Give back an exact copy of the listing that follows, without the pictures.

== Provided data ==

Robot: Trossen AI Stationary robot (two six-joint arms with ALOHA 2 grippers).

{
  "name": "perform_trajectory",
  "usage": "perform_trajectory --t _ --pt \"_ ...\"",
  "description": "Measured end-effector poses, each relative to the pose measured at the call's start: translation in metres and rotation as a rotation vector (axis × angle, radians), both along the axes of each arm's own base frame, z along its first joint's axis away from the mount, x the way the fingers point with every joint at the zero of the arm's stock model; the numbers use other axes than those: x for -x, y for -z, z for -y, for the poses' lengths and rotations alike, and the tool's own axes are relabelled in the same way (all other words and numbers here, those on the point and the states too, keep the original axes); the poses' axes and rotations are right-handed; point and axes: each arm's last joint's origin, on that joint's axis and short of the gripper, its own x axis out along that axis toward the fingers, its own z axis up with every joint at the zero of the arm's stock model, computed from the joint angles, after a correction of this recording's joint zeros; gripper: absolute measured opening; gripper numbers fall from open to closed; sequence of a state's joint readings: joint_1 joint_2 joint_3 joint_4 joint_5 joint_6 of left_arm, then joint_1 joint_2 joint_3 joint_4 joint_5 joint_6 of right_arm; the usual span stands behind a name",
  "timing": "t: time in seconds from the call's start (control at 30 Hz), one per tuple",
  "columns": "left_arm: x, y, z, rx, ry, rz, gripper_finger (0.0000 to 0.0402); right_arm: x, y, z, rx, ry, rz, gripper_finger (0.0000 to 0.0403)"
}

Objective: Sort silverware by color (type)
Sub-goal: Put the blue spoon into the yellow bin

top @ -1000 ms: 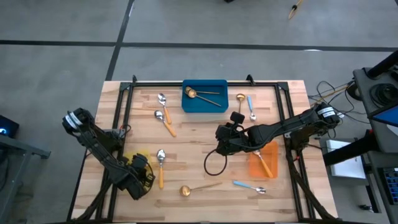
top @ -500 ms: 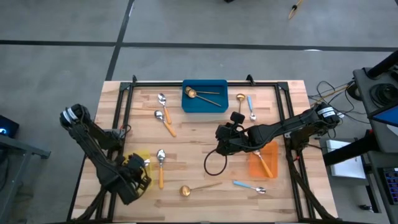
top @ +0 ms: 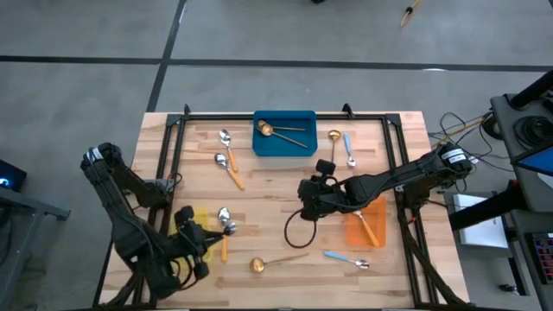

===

## Written answer
Robot: Trossen AI Stationary robot (two six-joint arms with ALOHA 2 grippers).

{
  "name": "perform_trajectory",
  "usage": "perform_trajectory --t _ --pt \"_ ...\"",
  "description": "Measured end-effector poses, each relative to the pose measured at the call's start: translation in metres and rotation as a rotation vector (axis × angle, radians), both along the axes of each arm's own base frame, z along its first joint's axis away from the mount, x the way the fingers point with every joint at the zero of the arm's stock model; the numbers use other axes than those: x for -x, y for -z, z for -y, for the poses' lengths and rotations alike, and the tool's own axes are relabelled in the same way (all other words and numbers here, those on the point and the states too, keep the original axes); the poses' axes and rotations are right-handed; point and axes: each arm's last joint's origin, on that joint's axis and short of the gripper, its own x axis out along that axis toward the fingers, its own z axis up with every joint at the zero of the arm's stock model, computed from the joint angles, after a correction of this recording's joint zeros; gripper: absolute measured opening; gripper numbers fall from open to closed; sequence of a state's joint readings: joint_1 joint_2 joint_3 joint_4 joint_5 joint_6 of left_arm, then joint_1 joint_2 joint_3 joint_4 joint_5 joint_6 of right_arm; the usual span stands behind a name",
  "timing": "t: time in seconds from the call's start (control at 30 Hz), one per tuple",
  "columns": "left_arm: x, y, z, rx, ry, rz, gripper_finger (0.0000 to 0.0402); right_arm: x, y, z, rx, ry, rz, gripper_finger (0.0000 to 0.0403)"
}

Objective: Sort silverware by color (type)
Sub-goal: Put the blue spoon into the yellow bin

top @ -1000 ms: 
top @ -500 ms: 
top @ +0 ms: 

The required output has now been supplied.